Description of the task
Copy the listing below line for line, starting at its first line and ending with the line that has "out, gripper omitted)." in it. Add nothing.

The data
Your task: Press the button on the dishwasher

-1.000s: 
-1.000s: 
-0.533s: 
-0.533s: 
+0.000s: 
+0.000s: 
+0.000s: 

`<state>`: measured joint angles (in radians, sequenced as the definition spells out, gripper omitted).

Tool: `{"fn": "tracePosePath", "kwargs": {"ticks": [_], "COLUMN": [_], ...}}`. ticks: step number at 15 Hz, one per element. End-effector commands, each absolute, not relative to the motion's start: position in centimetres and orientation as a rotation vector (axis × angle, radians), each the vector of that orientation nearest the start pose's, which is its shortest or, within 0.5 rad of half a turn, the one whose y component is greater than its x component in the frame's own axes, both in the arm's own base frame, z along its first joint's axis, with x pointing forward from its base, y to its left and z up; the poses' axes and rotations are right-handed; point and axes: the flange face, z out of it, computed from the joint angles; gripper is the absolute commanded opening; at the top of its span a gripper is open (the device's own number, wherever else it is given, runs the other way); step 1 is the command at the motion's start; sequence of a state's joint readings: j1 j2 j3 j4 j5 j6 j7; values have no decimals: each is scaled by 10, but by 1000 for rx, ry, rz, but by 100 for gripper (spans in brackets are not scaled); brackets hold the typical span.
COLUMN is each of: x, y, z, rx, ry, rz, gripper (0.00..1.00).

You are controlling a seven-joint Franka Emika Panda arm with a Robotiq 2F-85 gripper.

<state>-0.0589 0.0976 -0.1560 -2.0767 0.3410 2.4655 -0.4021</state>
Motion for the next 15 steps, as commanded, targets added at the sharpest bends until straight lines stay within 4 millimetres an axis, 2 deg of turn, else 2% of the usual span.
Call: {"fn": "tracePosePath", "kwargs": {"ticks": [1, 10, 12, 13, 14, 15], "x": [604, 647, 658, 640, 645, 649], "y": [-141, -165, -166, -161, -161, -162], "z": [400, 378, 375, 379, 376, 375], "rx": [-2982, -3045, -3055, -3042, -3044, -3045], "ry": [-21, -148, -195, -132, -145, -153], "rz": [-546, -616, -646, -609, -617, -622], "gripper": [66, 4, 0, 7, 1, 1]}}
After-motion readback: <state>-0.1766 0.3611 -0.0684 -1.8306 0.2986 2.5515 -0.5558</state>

Response below
Your task: Press the button on the dishwasher

-1.000s: 
-1.000s: 
-0.533s: 
-0.533s: 
+0.000s: 
+0.000s: 
+0.000s: 

`<state>`: measured joint angles (in radians, sequenced as the definition spells out, gripper omitted).

This response is complete, and nothing else is pending.